There are many ways to approach an email message and based on your responses you can either help the recipient and yourself or cause more trouble. We can say that email is one of the most used professional tools, with permission from the phone call. This means that throughout the day you will spend a lot of time. Valuable time that you can use for other, more productive tasks.
Hence the importance of how you write your messages, how you respond to the messages you receive, etc. And is that writing is not as simple as putting words together. You must know how to convey what you want, avoid confusion and make that message generate a useful action and not a problem for you or whoever receives your message.
Here is a selection of the best and worst responses you can give to emails that ask or ask you something. This way you will avoid falling into traps or frequent mistakes and you will get out of any message.
Positive and safe answers
The selection is by Dani Donovan, designer and illustrator specializing in content related to attention deficit hyperactivity disorder. In his work, we also find posters or comics with varied content, such as the one that compiles the following answers.

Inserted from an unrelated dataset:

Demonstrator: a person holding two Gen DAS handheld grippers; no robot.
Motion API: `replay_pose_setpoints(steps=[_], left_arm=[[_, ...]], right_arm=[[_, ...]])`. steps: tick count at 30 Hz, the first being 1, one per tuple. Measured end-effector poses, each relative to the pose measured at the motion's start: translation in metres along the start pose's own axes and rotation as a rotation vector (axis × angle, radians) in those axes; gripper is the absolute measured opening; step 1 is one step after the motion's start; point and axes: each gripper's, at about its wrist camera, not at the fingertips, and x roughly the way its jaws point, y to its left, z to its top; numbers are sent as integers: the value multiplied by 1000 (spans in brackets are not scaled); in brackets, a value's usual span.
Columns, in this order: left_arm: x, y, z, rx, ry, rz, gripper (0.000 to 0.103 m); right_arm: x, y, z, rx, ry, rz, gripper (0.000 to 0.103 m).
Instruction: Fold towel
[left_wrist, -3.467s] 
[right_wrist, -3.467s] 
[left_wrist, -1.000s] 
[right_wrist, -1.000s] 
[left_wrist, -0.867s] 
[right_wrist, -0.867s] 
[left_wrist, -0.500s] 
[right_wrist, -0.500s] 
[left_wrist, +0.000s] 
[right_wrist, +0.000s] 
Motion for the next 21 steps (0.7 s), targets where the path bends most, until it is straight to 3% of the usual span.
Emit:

First, when you are slow to respond, avoid apologizing for it. Better to turn it around. Instead of seeing it as something negative, hence the apologies, it is better to thank your interlocutor for their patience or time.
The positive language is better than negative in many respects. It can also be applied to when the other person is the one who apologizes or who apologizes for something. Instead of responding with a classic “no problem” or “don’t worry”, a “it’s a pleasure to help you” or a similar formula is better.
This can also apply to when you make a mistake. Instead of filling your response with apologies and forgiveness, better respond indicating that you have solved the problem or that you have corrected that error. For her example, Dani Donovan deals with a common situation: you send an email and forget to attach a file. Do not apologize for the forgetfulness, just send the file. It is also worth noting the observation of the error and responding that this error has been resolved.
When you need to arrange a meeting or appointment, it is better to offer a specific date that suits you rather than passing that task on to the other person. For two reasons, you avoid being proposed a date that does not suit you and, at the same time, you are doing your interlocutor a favour.
Regarding the language used and the previous point, Dani Donovan recommends responding with affirmative rather than doubtful sentences. That is, it is better to propose something than to suggest it. For your example, choose a formula like “would be our best …” rather than a lazy “I think we should …”.
No time to waste
Two important tips for answering emails. If you are dealing with an issue that is best-resolved face-to-face or via the voice call, avoid doing it via email. Email is not a chat to have a conversation with.
The second tip has to do with making sure that your message is clear and that, if it is not, you can answer any questions. Hence it is convenient to use phrases such as “let me know if you have any questions”, which prompts your interlocutor to ask you instead of an innocuous “I hope this makes sense” that leads nowhere.
Another trick that Dani Donovan proposes to answer emails is to ensure a prompt response. That is, if you are consulting about something, it is convenient to accompany your message with a phrase such as “when will I get an answer?” or “when will we know something new?”